As the Book of Locar reminds Gallinger of the Book of Ecclesiastes, Zelazny suggests that the fundamental ideas behind Martian and Christian culture are more similar than different. As Martian culture also becomes tied to Japanese culture, Zelazny therefore suggests that these differing (and once warring) cultures could also contain fundamental similarities.

Indeed, Zelazny goes beyond arguing that these differing cultures (Christian and Japanese, Earth and Martian) have similarities, to suggest that the two contain elements of equal value, which must be not appropriated but blended in order for each to reach its full potential. When Gallinger writes his poem Braxa, for example, he first writes the poem in High Martian, and then "gropes" to put it in English (74), suggesting that these ideas are most naturally expressed in their own language, in the language of the culture from which they originated, and that Gallinger cannot fully take them out of that context for other audiences without losing some of their meaning. Yet Gallinger is also forced to use the English words "cat," "dog" and "flower" in the poem to describe his own reaction to the dance, as these concepts do not exist in Martian.
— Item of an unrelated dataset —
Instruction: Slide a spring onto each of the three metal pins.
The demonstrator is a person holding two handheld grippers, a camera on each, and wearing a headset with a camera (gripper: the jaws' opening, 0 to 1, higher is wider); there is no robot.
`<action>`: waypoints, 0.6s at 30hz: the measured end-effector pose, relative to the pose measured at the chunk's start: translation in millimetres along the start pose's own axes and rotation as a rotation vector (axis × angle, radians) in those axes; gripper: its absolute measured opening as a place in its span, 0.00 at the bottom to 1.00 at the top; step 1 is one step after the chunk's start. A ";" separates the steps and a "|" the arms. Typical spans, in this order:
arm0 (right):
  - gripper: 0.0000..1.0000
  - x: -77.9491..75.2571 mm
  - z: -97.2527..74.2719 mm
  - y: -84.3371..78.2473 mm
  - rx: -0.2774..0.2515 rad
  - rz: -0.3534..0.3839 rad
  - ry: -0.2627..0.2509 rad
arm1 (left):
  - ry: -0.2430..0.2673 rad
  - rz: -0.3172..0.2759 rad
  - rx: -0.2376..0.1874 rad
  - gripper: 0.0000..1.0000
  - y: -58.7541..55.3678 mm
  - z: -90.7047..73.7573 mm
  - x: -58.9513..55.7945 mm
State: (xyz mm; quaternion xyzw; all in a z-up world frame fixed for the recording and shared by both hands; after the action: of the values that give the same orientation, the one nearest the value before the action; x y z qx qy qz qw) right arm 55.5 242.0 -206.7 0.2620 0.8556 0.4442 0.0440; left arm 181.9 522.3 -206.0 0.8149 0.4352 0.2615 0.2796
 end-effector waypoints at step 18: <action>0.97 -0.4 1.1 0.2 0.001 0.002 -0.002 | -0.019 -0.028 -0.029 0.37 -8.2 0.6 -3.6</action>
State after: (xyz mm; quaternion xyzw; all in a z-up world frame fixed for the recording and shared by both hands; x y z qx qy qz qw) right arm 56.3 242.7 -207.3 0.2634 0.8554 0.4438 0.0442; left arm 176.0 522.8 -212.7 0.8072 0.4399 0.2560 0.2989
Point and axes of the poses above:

Gallinger's best version of the poem must combine elements of both his native and this foreign culture, allowing it to transcend normally poetry into the work of a "prophet" (75).

Similarly, when Gallinger fights Ontro, he can only defeat him by combining the Western and the Japanese within himself. In this moment, Zelazny does not simply mention the Japanese fighting skills that Gallinger learnt in Tokyo, but also blends English and Japanese language in this scene to show that these two cultures remain distinct, yet can be combined to create greater power. Although the words are written in latin script, to make the pronunciation parsable to English readers, their meaning is translucent, only partly explained by context. He is 一球, ikkyuu, the Japanese word, the Japanese concept, pure and intranslatable. The tools that Gallinger uses in this passage - his atemiwaza attack, the zen technique tsuki no kokoro - do not exist in Gallinger's native culture, and so he must become one with this foreign other in order to succeed. Both the familiar culture and the foreign are valuable, powerful, and must be combined to literally save the world, in the immediate fight against Ontro, in fulfilling the prophecy, and in allowing the Martian race to live on by interbreeding with humanity.

However, this blending process ultimately feels imperfect. It does not seem an equal blend of the two, but the domination of one culture over the other. "If you permit the doctors of the next expedition to examine you," Gallinger tells the Martians, "perhaps even the men may be helped. But if they cannot, you can mate with the men of the Earth." Yet this ending does not combine the best of both Martian and Earth culture to provide a better future for both races, but implies that the Martians alone will benefit from this alliance, that man (and particularly Gallinger) will become god in their eyes. The Martians must be saved by Earth, but Earth does not seem to need the Martians for anything. Despite the movements towards the suggestion of equality and importance of different cultures, this short story cannot quite free itself of the taint of benevolent colonialism, of the power of the Christian, American man over that exotic, foreign "other."